▶ Required action: Transcribe the entries below word for word, beginning at the line with "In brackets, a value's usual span" and stopping after the line with "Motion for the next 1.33"; drop all pictures.

Collected data entries:
= = = = = = =

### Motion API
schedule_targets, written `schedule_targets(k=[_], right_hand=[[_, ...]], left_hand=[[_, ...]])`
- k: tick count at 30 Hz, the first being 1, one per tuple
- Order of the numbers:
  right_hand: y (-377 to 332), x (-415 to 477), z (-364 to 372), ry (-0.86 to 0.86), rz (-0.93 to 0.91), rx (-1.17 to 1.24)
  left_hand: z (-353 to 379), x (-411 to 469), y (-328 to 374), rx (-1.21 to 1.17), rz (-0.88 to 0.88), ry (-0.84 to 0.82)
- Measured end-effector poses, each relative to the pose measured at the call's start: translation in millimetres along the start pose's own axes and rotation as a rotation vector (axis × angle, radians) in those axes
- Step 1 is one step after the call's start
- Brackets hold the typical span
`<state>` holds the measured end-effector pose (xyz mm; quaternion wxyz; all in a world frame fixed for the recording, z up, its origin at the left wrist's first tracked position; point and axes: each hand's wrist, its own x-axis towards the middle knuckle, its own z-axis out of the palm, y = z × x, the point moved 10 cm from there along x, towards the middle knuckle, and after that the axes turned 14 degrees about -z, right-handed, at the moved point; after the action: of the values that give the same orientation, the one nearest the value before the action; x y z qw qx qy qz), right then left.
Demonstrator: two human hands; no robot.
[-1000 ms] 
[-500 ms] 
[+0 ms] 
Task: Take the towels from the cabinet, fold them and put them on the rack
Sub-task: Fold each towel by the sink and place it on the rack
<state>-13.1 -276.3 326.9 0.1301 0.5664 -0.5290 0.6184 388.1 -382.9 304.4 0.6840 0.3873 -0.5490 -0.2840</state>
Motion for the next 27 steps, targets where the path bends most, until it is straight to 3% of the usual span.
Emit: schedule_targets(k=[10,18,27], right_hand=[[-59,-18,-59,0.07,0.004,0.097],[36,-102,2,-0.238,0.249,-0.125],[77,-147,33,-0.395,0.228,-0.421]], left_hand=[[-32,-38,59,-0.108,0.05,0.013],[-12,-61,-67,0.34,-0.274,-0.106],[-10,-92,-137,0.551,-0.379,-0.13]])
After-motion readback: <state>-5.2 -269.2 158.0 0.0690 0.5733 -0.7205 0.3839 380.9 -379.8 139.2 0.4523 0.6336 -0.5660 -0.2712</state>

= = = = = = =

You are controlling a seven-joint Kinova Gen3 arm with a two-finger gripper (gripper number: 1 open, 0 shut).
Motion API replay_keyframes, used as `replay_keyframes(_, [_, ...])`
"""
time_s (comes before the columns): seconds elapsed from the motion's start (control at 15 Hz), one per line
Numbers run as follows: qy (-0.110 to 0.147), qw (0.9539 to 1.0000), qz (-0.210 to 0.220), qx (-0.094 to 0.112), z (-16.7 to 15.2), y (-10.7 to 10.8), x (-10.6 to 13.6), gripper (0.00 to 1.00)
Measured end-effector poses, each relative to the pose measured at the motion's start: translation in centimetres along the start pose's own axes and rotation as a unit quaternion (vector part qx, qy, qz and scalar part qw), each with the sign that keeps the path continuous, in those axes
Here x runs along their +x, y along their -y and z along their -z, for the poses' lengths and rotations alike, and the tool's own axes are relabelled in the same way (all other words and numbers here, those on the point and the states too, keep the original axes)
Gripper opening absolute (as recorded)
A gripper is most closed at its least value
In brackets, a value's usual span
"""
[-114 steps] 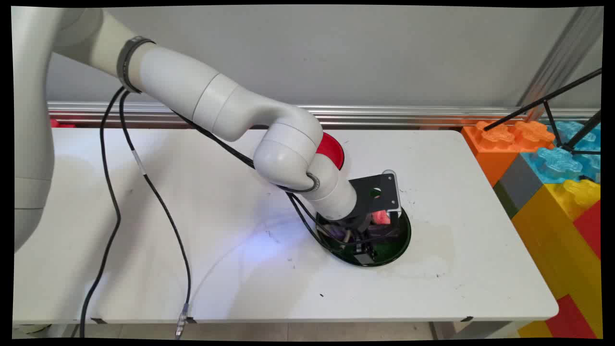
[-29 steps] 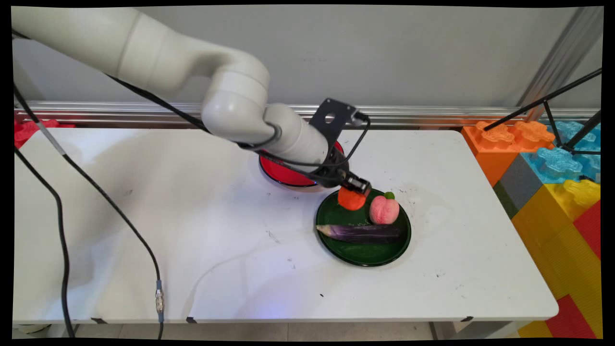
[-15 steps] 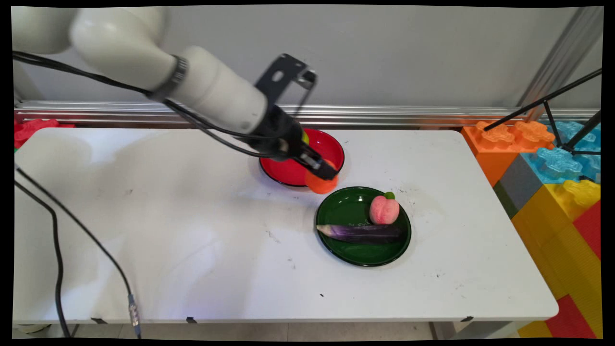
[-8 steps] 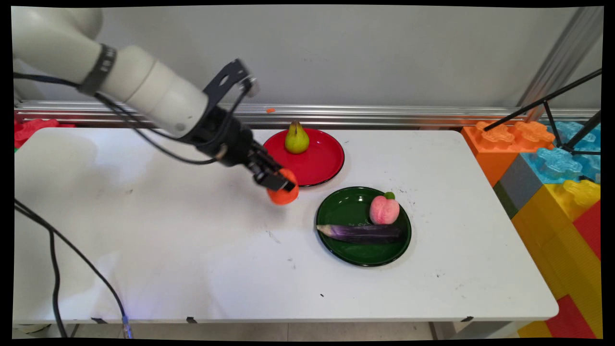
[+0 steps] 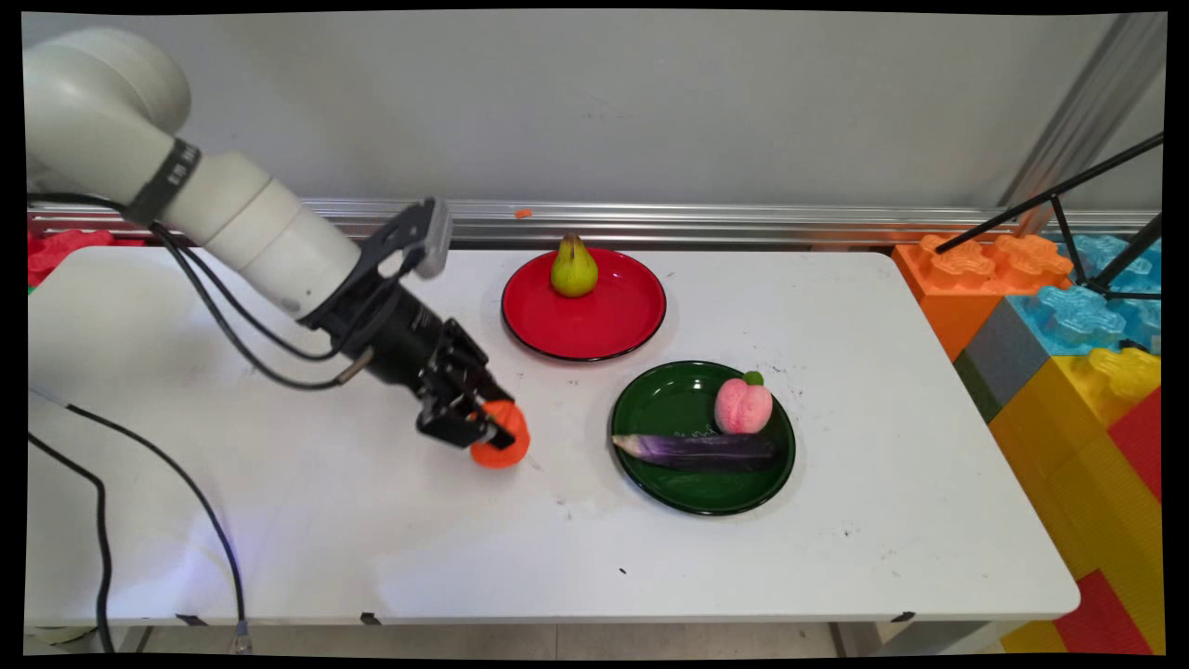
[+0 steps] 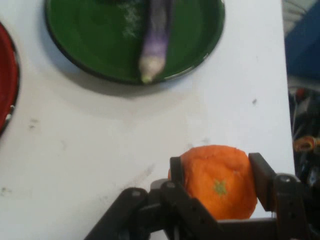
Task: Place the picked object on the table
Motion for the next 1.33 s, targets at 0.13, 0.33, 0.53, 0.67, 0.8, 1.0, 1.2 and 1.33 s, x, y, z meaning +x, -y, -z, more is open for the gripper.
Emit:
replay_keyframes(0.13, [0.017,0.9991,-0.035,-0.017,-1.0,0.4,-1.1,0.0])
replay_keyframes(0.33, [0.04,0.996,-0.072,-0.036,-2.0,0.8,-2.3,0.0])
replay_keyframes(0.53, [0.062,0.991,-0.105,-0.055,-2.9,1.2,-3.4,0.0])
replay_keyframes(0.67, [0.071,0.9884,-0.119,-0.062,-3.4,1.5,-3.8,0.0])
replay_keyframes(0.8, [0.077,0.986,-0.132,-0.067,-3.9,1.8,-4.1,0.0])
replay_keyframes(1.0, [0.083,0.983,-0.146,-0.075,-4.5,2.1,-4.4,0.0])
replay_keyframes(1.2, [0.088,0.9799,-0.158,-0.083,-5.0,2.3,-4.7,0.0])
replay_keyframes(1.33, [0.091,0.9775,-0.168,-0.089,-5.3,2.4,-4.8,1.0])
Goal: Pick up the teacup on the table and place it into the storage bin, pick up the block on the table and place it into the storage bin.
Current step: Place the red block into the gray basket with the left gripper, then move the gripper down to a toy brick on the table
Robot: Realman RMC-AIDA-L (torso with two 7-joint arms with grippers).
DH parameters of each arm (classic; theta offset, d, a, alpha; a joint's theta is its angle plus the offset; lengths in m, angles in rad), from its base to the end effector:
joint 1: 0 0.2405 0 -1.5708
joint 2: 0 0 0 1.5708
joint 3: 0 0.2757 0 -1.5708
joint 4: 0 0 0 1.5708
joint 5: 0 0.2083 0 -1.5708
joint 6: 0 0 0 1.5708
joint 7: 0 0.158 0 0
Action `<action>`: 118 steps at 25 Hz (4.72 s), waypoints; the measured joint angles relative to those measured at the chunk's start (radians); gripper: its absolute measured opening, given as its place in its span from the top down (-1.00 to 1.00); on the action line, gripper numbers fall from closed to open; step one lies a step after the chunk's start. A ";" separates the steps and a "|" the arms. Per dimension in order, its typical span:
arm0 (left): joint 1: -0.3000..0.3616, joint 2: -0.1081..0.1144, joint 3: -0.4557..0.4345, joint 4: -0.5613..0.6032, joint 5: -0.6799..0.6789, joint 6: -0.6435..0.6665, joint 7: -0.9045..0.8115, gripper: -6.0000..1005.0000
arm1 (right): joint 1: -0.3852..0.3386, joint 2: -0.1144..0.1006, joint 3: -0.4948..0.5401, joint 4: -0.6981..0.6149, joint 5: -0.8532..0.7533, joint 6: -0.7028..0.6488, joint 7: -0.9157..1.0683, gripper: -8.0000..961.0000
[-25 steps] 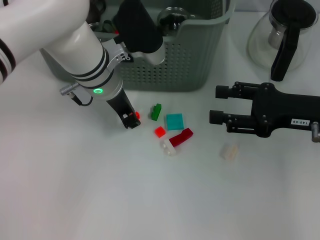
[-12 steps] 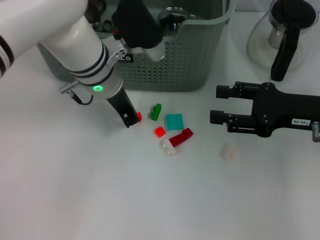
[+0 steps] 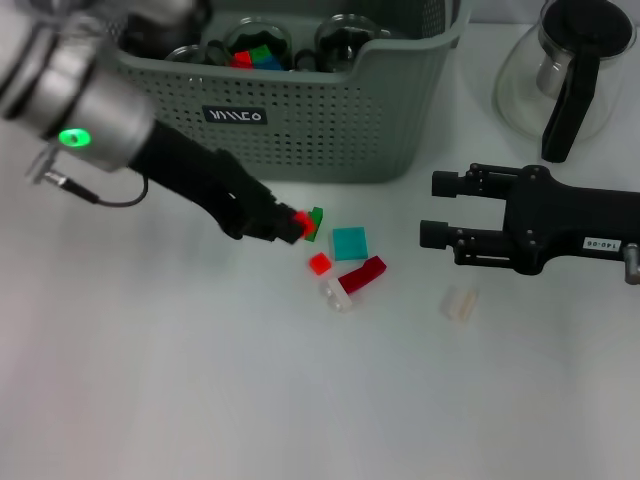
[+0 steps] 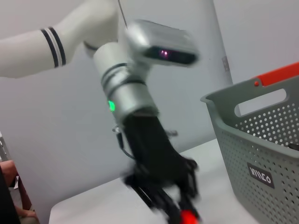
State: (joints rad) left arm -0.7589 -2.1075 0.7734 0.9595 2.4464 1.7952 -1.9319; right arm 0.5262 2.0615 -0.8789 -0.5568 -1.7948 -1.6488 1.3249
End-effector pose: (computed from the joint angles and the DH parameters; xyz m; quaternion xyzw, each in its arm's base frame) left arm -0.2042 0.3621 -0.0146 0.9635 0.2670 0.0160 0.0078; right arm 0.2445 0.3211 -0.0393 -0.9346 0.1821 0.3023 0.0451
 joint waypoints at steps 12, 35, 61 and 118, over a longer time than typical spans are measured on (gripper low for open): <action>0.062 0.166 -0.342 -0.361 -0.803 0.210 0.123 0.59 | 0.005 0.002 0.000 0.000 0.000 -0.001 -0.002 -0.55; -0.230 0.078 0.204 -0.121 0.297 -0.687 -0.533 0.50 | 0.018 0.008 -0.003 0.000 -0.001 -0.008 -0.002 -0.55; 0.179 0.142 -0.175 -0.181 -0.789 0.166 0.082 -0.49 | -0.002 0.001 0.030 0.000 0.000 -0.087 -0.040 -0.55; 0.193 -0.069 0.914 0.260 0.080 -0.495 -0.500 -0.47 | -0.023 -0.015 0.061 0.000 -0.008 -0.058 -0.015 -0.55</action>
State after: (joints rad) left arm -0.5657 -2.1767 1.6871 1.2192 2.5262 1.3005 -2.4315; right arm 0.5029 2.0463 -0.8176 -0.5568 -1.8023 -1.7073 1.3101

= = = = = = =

▶ Exercise response:
In brackets, a value's usual span
"""
[-114 steps] 
[-29 steps] 
[-15 steps] 
[-8 steps] 
[+0 steps] 
[+0 steps] 
Task: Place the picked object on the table
Motion for the next 1.33 s, targets at 0.13, 0.33, 0.53, 0.67, 0.8, 1.0, 1.2 and 1.33 s, x, y, z meaning +x, -y, -z, more is open for the gripper.

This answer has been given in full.